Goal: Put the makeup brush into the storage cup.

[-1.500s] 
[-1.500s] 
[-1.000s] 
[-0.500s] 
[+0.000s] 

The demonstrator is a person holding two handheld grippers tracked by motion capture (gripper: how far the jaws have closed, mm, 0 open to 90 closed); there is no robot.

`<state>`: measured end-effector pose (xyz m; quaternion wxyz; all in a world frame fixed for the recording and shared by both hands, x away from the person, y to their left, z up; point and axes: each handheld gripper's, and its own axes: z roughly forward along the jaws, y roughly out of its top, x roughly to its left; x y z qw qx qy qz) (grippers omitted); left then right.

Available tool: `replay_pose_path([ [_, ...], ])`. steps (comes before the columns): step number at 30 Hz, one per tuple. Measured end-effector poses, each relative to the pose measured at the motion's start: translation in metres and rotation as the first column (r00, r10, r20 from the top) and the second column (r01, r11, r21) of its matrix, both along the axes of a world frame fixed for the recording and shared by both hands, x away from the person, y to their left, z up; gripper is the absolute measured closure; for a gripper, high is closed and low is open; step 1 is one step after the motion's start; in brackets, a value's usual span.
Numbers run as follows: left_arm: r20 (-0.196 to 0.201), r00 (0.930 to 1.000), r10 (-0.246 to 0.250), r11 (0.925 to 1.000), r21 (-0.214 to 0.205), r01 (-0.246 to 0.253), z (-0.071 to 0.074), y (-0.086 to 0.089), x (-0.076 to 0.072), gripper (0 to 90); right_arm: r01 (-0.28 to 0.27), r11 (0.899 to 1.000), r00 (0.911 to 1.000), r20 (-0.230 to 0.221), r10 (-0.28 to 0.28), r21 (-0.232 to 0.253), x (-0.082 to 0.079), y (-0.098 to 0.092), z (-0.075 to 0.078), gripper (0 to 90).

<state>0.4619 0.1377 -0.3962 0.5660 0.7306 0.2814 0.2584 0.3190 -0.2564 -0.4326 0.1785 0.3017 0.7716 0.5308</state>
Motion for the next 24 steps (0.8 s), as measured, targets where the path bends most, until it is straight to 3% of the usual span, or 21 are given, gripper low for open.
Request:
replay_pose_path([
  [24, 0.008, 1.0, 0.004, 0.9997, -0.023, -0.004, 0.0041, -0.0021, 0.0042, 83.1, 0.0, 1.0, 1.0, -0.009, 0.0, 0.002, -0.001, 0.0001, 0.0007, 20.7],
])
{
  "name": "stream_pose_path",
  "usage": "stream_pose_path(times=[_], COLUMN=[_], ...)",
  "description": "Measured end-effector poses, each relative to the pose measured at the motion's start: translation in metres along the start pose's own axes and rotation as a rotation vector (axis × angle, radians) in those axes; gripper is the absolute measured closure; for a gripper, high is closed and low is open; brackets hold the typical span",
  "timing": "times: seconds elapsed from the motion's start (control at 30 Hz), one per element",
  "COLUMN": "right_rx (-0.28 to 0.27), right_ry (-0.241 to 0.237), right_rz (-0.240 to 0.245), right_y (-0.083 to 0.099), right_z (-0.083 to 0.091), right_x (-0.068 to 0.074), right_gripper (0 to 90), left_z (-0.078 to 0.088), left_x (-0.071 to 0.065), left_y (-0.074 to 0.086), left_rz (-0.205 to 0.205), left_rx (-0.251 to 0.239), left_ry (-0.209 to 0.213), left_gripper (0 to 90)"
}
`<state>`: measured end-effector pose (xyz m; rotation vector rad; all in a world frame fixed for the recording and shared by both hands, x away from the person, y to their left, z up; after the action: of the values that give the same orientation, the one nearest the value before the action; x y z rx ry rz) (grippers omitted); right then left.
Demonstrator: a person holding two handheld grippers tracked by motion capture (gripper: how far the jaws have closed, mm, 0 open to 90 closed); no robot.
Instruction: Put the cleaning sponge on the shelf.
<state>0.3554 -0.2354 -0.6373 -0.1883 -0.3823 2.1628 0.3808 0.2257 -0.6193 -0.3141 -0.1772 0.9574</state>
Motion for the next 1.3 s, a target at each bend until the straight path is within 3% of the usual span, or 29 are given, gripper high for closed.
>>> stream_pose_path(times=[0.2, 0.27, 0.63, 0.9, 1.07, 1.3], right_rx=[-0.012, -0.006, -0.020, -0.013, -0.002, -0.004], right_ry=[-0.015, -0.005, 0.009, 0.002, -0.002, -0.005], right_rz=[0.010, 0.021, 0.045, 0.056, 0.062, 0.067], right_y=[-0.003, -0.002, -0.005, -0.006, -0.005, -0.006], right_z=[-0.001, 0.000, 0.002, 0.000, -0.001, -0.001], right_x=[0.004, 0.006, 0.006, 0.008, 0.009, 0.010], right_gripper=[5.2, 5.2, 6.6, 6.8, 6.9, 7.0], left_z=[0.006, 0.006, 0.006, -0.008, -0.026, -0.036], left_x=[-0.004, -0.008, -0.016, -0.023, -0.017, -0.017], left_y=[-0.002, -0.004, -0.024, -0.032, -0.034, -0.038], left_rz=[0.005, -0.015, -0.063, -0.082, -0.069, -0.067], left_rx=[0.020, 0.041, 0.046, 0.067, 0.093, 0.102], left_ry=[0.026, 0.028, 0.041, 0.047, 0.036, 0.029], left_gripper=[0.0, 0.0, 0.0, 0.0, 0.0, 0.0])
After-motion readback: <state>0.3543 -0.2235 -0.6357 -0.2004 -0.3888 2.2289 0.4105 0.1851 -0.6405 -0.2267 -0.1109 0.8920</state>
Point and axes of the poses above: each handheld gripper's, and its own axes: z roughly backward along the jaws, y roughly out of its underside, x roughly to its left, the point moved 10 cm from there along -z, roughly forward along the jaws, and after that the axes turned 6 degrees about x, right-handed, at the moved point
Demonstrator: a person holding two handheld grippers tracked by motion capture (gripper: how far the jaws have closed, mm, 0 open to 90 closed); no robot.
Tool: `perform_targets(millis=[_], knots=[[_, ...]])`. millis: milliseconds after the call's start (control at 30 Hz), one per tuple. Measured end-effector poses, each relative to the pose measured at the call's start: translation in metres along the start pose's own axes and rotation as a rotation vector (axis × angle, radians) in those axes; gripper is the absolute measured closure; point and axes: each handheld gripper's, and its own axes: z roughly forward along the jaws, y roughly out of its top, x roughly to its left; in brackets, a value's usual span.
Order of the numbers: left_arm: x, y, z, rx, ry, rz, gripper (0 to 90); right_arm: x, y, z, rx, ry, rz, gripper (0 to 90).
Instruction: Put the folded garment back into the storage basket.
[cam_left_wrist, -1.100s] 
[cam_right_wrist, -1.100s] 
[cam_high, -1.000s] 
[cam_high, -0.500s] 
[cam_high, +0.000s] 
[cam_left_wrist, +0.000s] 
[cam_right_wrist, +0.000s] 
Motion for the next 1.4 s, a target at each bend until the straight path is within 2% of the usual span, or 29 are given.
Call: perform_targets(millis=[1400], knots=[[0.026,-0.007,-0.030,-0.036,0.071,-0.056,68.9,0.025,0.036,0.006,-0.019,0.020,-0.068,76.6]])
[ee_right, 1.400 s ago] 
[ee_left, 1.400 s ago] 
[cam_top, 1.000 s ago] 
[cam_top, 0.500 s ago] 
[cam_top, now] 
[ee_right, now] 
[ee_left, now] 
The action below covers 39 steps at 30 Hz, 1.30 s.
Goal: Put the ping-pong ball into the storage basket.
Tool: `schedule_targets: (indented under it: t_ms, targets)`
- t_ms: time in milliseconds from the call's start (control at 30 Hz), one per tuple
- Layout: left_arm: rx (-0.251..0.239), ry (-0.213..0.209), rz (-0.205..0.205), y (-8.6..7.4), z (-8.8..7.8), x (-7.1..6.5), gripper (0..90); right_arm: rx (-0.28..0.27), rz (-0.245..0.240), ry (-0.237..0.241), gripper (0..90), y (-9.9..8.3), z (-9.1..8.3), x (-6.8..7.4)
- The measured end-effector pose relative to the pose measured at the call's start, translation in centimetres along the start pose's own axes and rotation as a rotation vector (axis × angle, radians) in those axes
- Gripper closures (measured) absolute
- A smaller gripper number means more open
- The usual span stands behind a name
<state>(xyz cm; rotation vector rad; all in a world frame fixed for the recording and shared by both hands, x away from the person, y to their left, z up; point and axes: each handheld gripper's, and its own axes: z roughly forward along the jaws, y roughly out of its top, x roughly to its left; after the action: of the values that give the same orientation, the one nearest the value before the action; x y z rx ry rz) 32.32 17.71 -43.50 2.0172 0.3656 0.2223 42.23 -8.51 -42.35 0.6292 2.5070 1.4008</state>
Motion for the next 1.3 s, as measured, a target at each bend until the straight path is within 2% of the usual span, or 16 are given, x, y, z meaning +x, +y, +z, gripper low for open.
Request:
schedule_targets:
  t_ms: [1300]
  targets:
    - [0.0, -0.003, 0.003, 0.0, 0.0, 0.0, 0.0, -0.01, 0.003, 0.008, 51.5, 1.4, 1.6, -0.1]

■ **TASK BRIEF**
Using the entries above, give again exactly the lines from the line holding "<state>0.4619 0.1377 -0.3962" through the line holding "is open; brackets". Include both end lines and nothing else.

■ **EXERCISE OUTPUT**
<state>0.4619 0.1377 -0.3962 0.5660 0.7306 0.2814 0.2584 0.3190 -0.2564 -0.4326 0.1785 0.3017 0.7716 0.5308</state>
Motion for the next 24 steps (0.8 s), as measured, targets where the path bends most, until it is straight to 3% of the usual span, or 21 are given, gripper low for open.
Request:
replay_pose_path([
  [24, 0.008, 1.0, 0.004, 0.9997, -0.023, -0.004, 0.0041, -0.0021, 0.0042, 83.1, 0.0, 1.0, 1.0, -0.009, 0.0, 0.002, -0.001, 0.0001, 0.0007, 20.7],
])
{
  "name": "stream_pose_path",
  "usage": "stream_pose_path(times=[_], COLUMN=[_], ...)",
  "description": "Measured end-effector poses, each relative to the pose measured at the motion's start: translation in metres along the start pose's own axes and rotation as a rotation vector (axis × angle, radians) in those axes; gripper is the absolute measured closure; for a gripper, high is closed and low is open; brackets hold the typical span",

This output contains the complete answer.